DATA FOR THE TASK Block Start

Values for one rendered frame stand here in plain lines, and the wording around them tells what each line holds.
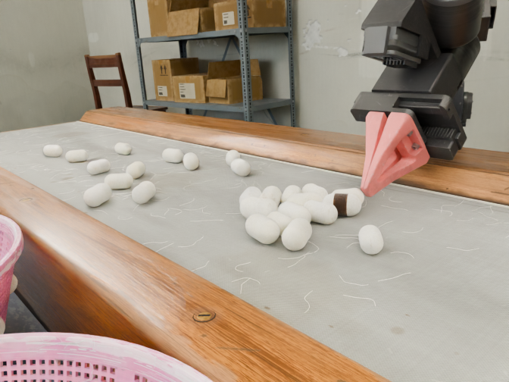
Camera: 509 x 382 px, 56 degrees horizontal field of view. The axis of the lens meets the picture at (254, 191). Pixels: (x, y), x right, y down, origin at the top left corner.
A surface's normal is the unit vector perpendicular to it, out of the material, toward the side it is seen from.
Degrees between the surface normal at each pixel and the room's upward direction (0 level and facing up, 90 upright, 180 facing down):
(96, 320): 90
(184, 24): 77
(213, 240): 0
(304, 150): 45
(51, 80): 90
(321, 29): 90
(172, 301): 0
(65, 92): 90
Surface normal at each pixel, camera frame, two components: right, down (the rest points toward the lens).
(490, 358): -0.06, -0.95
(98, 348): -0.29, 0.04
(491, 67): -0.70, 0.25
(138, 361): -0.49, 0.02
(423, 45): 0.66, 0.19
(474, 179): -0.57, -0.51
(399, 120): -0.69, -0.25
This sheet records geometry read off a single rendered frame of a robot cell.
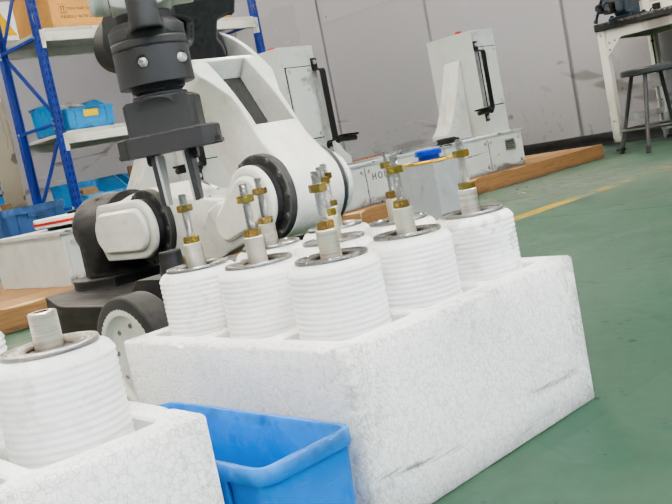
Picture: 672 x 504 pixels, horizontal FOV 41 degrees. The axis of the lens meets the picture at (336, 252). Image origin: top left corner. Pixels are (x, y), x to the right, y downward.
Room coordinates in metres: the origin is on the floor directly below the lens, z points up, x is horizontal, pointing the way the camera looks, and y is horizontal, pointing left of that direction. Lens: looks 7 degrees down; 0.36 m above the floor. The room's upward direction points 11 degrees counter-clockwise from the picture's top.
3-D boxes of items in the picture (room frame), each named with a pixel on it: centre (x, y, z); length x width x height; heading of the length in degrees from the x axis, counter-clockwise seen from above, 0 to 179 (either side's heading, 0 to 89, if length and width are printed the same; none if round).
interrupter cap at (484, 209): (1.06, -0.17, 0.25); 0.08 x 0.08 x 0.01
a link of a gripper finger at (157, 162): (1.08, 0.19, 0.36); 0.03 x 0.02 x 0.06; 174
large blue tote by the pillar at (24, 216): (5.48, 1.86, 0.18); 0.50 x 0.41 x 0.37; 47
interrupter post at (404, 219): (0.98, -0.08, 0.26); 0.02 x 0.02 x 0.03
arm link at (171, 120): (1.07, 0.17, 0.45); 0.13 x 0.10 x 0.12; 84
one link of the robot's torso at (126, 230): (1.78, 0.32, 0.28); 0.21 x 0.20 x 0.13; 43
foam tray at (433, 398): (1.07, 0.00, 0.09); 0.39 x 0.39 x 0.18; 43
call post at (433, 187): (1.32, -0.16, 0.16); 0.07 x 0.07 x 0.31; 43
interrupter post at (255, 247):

DATA FOR THE TASK Block End

For the data above, set down exactly the lines from the line with "(474, 179): -0.57, -0.51" to the line with "Room coordinates in", both included, leaving pictures out.

§ OUTPUT FOR THIS TASK:
(474, 179): -0.57, -0.51
(399, 120): -0.69, -0.25
This sheet records geometry read off a single rendered frame of a robot cell.
Picture: 672 x 504 pixels, horizontal FOV 41 degrees. The axis of the lens meets the picture at (336, 252). Image origin: top left corner. Pixels are (x, y), x to the right, y downward.
Room coordinates in metres: the origin is on the floor directly below the lens, z points up, x is horizontal, pointing the way the camera looks, and y is horizontal, pointing left of that direction. Lens: looks 7 degrees down; 0.36 m above the floor. The room's upward direction points 11 degrees counter-clockwise from the picture's top.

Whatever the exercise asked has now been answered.